Los García no respondían. Ya estaba a punto de marcharme cuando se abrió la puerta de al lado y una anciana de gafas gruesas, con el pelo canoso, preguntó:
¿A quién busca?
Vine a ver a los García. Soy su nieta.
La anciana me miró detenidamente y dijo:
Si eres nieta, deberías saber que ya están en la tumba desde hace años.
Me sonrojé.
No lo sabía mis padres se divorciaron y
Sí, sí, divorcios Entonces, ¿te llamas Luis?
Así es.
¿Quieres ver a tus abuelos?
Sí. Y también a mi padre solté.
La anciana me lanzó una mirada que me heló la sangre.
Todos están muertos. Fue por deudas. Un día, tu padre los mató
La verdad me golpeó con tal fuerza que casi me ahogo.
No te mates, joven. La vida sigue. ¿Tu madre sigue viva?
Asentí.
Mira, tengo una libreta donde anoté las coordenadas de sus sepulturas. Ve, habla con ellos, te aliviará el corazón.
Buscó entre cajones, sacó una agenda y me dio los números de los nichos y el nombre del cementerio. Le agradecí y corrí al coche, aunque el miedo me tenía paralizado.
Los nichos estaban cubiertos de hierba y maleza. Apenas conseguí despejarlos para leer las inscripciones. Todas estaban alineadas, bajo la misma verja. Al ver la fecha de defunción comprendí que había ocurrido dos días después de la última vez que vi a mi padre.
En el tranvía, temblando, pensé que mi padre nunca me habría enviado esa muñeca.
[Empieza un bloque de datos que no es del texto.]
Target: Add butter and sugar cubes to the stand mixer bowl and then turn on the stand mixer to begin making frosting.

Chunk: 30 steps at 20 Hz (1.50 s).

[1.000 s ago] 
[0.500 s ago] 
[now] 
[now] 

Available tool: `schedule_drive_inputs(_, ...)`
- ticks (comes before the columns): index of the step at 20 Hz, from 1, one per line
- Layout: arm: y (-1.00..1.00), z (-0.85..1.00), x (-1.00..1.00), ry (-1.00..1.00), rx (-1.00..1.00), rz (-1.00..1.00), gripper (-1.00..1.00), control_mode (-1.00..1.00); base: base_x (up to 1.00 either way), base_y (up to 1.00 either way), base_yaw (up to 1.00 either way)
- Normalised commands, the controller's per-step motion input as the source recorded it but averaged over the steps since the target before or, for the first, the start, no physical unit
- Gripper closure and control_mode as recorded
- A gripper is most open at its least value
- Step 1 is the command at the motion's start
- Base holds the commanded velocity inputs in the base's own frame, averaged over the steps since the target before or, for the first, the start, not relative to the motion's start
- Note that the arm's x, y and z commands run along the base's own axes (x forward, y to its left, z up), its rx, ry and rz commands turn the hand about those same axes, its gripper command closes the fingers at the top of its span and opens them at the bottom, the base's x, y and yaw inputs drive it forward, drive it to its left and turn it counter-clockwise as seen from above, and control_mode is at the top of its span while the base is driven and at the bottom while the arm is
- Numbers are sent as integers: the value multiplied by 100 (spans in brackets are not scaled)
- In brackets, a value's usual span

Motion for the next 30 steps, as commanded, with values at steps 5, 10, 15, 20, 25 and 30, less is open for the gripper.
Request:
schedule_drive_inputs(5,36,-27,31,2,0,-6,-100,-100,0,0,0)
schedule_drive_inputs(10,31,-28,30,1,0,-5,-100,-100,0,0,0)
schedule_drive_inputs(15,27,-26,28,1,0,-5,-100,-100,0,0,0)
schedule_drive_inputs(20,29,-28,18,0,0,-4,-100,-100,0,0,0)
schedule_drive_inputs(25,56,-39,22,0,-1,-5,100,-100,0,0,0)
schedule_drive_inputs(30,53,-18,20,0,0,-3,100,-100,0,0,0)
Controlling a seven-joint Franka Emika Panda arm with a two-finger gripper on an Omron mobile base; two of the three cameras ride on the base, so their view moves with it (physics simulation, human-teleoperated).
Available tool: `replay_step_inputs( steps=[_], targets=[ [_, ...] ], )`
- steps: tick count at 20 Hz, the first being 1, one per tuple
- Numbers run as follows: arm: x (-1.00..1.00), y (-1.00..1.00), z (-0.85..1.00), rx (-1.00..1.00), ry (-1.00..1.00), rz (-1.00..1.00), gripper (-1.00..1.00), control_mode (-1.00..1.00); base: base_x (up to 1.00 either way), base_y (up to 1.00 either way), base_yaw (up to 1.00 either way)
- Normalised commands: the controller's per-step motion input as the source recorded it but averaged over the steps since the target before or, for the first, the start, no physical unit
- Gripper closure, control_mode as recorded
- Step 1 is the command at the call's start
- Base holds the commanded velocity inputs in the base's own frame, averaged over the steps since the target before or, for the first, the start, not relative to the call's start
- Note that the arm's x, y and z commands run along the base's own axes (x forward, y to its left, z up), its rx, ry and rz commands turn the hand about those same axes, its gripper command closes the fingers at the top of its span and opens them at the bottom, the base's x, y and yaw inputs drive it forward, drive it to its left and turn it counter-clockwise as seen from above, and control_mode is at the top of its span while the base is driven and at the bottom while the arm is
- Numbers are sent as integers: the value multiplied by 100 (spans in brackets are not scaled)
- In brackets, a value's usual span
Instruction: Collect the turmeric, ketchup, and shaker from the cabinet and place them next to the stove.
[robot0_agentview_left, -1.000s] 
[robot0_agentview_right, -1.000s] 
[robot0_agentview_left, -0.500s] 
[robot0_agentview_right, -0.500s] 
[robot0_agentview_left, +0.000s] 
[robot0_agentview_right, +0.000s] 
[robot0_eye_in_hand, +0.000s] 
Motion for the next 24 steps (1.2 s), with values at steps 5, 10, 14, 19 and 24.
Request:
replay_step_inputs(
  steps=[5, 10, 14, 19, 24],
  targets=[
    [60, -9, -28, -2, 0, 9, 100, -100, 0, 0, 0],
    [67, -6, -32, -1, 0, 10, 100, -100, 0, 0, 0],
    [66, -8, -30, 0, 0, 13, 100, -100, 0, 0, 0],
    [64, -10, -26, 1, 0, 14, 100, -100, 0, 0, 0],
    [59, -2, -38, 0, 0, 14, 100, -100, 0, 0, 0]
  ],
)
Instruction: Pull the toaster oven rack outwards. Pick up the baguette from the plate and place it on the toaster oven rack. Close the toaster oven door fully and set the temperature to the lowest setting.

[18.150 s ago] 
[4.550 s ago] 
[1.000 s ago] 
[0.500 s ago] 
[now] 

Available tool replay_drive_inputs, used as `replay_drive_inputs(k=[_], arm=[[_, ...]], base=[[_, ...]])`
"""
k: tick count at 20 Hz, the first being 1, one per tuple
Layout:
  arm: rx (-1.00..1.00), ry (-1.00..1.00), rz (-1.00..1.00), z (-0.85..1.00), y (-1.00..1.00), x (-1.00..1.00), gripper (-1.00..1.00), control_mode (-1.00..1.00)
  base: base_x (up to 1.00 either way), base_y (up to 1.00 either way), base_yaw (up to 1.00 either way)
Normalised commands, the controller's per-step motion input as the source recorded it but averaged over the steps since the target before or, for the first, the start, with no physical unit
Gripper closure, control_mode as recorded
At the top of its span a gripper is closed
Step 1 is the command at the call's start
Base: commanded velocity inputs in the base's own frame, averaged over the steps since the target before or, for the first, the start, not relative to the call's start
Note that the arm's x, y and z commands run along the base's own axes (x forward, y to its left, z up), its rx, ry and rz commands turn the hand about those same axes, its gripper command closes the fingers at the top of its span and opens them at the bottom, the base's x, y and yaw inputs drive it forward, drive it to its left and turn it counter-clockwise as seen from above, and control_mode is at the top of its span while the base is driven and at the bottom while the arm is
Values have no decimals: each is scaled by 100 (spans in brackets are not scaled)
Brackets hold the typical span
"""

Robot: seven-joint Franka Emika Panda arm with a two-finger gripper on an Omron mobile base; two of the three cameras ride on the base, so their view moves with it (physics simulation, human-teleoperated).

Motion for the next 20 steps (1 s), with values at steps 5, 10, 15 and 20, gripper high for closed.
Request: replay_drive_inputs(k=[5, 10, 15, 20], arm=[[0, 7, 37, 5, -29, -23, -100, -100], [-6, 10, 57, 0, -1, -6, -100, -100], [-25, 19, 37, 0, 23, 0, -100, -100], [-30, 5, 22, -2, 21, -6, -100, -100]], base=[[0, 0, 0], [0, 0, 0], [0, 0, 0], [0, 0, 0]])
Entonces me di cuenta de que la había guardado como si fuera un regalo de mi madre, y que quizás ella la había puesto allí. Un rubor subió a mis mejillas, una bola se atascó en mi garganta. Me avergonzó descubrir que mi padre había sido un ladrón que destruyó a su propia familia. Menos mal que nunca vivimos bajo el mismo techo; de lo contrario, habría sido peor.
No dije nada a mi madre sobre el viaje. Inventé que había salido con amigas. Al llegar, la abracé, le dije que la amaba y mentí una vez más:
Gracias por todo.
Mi madre me miró con los ojos, ahora un poco opacos, pero todavía del intenso azul de las violetas.
Siempre supe que la muñeca era tuya, por eso la quería tanto.
Lágrimas grandes brotaron de sus ojos. No me avergonzó mi mentira; sí me avergonzó haber pensado que en ella no había nada bueno, más allá de una belleza efímera.